Why be healthy? This is a serious question. There is very little correlation between specific lifestyle changes and length of life. (Mental serenity and positive attitudes do seem to promote a longer lifespan.)
Each study that emerges seems to indicate something different -- butter is bad, butter is good. Don't eat fats, eat only this kind of fat. Eat more carbohydrates, don't eat any carbs. Weight training is a solution to being healthy, aerobic exercise is the only thing that is important. If you try to follow along with the latest directions indicated, your body will seem to be at the end of a yo-yo. I loved the line in the movie "Sleeper" where they told Woody Allen to smoke a cigarette because it was one of the healthiest things for his body. I doubt that's true but the movie does point out that "knowledge" isn't static.
So, why be healthy? I would categorize these reasons into three categories -- triggers, quality, options.
- Triggers. As discussed in the previous blog, many of the health-oriented studies are NOT describing "causative" situations. Having a high-fat diet will not clog your arteries. Salt does not make your blood pressure rise. Smoking does not cause lung cancer (if so, then every person who ever smoked (tobacco or other substances) would get lung cancer).
However, if your genes say "I have a tendency towards high blood pressure and I cannot process excess salt" then a high salt diet may TRIGGER health problems. Since, for people with these genetic tendencies, it is possible to reduce the chance to get diseases which can decrease lifespan -- these are active measures one can take to live longer.

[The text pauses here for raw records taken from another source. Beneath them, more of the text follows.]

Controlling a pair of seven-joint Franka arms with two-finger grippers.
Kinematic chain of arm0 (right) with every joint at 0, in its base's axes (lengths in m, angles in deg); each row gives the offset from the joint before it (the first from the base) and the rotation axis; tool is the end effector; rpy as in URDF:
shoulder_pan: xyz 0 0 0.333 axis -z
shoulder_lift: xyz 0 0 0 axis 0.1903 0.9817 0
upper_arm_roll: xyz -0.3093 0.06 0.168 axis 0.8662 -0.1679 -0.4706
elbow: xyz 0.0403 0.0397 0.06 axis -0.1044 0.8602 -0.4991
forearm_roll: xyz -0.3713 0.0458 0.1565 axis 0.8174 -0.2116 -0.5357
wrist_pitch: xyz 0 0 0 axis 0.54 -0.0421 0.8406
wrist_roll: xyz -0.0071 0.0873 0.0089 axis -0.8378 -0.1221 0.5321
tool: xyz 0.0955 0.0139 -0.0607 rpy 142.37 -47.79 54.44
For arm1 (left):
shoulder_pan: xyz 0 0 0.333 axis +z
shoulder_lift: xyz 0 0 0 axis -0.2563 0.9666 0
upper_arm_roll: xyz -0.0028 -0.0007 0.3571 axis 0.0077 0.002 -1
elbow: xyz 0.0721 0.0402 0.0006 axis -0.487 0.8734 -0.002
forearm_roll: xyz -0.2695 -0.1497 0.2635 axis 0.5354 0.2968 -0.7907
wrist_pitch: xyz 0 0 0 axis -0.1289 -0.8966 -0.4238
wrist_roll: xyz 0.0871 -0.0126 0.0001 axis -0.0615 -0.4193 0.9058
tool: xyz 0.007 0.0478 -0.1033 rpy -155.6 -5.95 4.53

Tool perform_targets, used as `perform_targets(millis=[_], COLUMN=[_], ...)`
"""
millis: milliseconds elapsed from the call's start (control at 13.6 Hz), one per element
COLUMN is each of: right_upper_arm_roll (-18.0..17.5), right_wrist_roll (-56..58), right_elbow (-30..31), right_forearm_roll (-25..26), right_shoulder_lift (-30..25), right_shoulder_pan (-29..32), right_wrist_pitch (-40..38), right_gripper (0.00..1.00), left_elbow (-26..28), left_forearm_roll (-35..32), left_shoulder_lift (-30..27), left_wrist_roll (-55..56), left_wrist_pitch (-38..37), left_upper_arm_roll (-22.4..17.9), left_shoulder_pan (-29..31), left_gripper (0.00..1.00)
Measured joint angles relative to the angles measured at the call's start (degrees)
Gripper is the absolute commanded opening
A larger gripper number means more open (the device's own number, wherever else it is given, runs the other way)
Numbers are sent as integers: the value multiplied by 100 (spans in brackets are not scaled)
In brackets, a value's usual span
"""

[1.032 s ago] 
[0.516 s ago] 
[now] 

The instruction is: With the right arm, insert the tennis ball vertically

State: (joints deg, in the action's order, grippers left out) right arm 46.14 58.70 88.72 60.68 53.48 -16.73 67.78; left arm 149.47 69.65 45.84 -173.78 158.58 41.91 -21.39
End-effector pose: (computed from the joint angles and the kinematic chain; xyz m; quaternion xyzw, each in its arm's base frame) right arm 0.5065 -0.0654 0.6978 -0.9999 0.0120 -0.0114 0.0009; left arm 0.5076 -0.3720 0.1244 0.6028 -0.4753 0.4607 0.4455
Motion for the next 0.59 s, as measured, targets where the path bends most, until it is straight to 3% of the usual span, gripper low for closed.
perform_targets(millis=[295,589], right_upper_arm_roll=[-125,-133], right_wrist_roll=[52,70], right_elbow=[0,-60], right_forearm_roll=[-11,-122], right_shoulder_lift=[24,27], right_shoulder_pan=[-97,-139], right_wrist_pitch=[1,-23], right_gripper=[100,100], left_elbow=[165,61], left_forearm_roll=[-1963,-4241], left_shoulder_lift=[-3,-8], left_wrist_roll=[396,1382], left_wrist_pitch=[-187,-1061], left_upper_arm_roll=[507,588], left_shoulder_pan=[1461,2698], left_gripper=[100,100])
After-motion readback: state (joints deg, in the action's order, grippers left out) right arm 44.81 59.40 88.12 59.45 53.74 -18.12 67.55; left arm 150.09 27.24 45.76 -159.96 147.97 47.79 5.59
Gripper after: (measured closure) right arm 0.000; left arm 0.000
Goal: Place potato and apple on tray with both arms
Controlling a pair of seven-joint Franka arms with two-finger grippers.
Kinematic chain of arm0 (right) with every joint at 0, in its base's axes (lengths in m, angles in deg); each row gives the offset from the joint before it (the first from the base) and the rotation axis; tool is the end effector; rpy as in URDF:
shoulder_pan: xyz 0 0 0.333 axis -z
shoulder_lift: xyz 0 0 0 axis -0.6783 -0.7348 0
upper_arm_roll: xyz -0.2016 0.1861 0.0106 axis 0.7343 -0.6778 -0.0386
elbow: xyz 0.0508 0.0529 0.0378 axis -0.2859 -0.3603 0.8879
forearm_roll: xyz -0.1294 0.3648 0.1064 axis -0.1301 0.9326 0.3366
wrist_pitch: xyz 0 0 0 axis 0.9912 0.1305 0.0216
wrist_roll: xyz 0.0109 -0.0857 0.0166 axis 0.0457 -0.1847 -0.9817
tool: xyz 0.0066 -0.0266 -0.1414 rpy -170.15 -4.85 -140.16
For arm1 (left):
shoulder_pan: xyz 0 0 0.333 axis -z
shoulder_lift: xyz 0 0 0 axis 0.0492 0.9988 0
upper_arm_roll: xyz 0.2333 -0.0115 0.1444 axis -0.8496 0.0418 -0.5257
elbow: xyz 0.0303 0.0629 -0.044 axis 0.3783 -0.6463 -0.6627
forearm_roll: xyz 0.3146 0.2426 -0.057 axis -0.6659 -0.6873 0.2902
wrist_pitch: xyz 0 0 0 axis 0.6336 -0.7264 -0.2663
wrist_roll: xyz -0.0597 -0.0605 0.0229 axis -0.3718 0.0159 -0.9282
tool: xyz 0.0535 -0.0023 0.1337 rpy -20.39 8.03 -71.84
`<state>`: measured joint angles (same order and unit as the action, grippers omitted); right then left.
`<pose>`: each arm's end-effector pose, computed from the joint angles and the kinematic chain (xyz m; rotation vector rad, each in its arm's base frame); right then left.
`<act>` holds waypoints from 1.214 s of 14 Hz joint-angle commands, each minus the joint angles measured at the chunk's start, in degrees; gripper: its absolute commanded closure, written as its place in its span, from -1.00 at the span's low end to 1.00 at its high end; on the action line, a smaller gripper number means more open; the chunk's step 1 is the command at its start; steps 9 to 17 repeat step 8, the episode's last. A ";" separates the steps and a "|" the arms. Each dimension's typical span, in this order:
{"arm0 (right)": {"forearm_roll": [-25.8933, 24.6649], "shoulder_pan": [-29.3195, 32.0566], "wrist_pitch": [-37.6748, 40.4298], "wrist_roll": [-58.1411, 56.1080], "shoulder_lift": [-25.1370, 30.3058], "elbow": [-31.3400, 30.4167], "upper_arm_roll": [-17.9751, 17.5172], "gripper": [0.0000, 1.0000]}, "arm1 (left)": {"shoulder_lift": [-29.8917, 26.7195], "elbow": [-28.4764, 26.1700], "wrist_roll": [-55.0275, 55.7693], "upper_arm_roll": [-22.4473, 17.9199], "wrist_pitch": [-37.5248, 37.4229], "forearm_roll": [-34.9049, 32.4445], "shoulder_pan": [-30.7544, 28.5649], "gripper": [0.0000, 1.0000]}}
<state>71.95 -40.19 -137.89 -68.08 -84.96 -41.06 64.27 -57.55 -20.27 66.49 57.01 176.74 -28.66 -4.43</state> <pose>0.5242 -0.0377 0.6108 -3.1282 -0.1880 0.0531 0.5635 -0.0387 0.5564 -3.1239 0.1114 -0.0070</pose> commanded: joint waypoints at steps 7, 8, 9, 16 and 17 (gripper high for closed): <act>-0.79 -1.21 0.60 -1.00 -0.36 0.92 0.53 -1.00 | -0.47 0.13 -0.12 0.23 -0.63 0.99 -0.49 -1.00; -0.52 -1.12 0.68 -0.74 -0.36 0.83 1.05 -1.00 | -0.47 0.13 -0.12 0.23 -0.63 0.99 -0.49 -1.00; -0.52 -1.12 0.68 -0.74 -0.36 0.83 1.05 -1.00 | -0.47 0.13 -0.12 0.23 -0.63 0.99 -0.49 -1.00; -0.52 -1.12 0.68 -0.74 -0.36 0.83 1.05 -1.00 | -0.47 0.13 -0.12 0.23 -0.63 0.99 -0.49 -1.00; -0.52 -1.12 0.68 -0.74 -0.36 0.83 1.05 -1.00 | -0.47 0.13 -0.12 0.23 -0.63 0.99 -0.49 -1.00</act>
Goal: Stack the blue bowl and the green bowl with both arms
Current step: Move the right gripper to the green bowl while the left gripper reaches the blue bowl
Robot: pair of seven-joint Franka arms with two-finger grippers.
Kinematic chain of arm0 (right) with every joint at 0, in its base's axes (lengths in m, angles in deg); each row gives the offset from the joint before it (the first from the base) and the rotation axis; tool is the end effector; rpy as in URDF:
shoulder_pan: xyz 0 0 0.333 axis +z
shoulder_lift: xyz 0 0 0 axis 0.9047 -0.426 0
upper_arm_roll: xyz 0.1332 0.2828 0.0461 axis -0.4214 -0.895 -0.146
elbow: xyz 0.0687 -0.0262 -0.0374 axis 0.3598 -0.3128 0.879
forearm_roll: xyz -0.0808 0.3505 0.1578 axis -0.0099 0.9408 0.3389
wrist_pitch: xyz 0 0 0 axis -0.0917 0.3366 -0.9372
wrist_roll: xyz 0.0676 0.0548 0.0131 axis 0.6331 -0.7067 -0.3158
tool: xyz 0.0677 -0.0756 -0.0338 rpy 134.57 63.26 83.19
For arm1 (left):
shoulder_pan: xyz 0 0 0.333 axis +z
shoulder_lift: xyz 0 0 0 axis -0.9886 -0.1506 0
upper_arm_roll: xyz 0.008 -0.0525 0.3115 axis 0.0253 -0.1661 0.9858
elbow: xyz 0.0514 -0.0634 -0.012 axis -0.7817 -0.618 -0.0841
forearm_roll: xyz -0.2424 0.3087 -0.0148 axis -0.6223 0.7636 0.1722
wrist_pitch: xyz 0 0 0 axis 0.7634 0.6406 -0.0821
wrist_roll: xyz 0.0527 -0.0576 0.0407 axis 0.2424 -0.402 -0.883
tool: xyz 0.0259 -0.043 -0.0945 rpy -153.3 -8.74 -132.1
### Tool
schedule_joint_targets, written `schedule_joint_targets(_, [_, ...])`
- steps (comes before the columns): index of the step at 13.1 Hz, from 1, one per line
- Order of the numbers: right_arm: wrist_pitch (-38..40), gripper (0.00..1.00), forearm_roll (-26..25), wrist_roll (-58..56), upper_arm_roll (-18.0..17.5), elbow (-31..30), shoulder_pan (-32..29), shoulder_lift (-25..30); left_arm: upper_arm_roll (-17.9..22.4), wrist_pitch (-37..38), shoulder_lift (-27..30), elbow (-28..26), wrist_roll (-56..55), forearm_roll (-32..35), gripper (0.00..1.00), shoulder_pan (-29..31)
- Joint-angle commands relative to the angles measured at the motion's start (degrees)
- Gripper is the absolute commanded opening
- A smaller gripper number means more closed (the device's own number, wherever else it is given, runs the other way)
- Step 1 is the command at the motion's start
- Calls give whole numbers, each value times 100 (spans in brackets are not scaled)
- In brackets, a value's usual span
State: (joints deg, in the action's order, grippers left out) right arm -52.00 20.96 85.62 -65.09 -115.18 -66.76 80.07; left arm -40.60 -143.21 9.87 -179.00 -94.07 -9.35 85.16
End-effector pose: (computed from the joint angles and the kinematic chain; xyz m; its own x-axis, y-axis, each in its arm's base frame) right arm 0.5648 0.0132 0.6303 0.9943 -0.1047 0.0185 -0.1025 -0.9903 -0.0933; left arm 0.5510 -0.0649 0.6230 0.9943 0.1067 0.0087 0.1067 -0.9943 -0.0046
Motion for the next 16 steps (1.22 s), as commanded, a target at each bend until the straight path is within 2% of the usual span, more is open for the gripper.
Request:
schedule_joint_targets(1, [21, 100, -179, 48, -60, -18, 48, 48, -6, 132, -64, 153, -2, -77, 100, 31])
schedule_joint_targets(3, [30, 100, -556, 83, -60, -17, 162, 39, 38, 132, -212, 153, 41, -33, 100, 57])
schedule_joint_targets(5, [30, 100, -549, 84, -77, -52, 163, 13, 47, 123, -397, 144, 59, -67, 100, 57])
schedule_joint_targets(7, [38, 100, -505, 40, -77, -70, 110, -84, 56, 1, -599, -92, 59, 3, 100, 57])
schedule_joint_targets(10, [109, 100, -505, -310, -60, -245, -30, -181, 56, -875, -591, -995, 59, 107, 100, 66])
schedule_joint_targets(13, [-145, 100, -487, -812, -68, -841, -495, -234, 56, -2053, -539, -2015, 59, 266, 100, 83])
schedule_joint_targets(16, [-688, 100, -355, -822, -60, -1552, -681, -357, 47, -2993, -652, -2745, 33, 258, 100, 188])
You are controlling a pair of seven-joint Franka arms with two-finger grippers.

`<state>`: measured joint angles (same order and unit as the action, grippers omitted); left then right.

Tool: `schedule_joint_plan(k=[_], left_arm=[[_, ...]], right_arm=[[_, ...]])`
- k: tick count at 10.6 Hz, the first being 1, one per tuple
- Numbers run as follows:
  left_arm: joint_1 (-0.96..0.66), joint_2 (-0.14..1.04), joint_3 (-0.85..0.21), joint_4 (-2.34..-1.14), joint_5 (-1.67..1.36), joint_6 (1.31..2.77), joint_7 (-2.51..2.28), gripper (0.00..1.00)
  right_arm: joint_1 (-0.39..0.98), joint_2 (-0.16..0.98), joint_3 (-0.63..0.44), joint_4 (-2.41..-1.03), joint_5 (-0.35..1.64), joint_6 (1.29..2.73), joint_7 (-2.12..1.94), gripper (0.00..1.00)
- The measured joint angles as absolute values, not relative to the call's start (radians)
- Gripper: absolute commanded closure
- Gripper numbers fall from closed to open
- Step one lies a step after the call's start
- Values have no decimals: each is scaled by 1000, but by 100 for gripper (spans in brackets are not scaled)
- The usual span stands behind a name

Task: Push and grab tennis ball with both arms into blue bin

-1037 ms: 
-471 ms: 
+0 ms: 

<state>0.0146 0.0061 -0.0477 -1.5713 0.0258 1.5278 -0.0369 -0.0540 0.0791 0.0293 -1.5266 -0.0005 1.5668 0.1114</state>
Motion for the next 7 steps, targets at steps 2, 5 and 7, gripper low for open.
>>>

If you do NOT have these genetic tendencies then change of behavior may not make any difference at all. As mentioned above, however, this year's orange may be last year's black. Your best reference as to what is likely to make a difference to your body is your family health history.
- Quality. There isn't a chart or a set of numbers that says whether or not you are healthy. However, you can listen to your body. If you break out in a sweat every time you raise your hands above your head to put a dish away into a cupboard -- that is not a good sign. If you are out of breath after you have walked from the store to your car holding a bag of groceries -- that is not a good sign. If you have indigestion after most meals and are taking half a bottle of antacid to calm it down -- that's not a good sign.
You very likely know what you should do to make it better -- it's just not easy with bombardments of advertisements for excessive, low nutrition food or a multitude of ways to be entertained with only a finger or two moving. Reading a book is passive but it means that you are controlling your own stimulus rather than being controlled from the outside. Make conscious choices.
Just ask yourself -- was the sixth slice of pizza worth the pain of your stomach afterwards?
- Options. What do you like to do? What do you WANT to do? Are you able to do it (or learn to do it)? Working towards a healthy lifestyle expands your options. If you are badly overweight, there are many things you cannot do. If you cannot breathe, it affects your stamina and limits the length of activities. If you are physically weak, additional limits exist.
It is easy to be a slug on the couch. You might even live a long life doing such. Is it what you want?
What makes it harder for you to do the things you feel are healthy for yourself?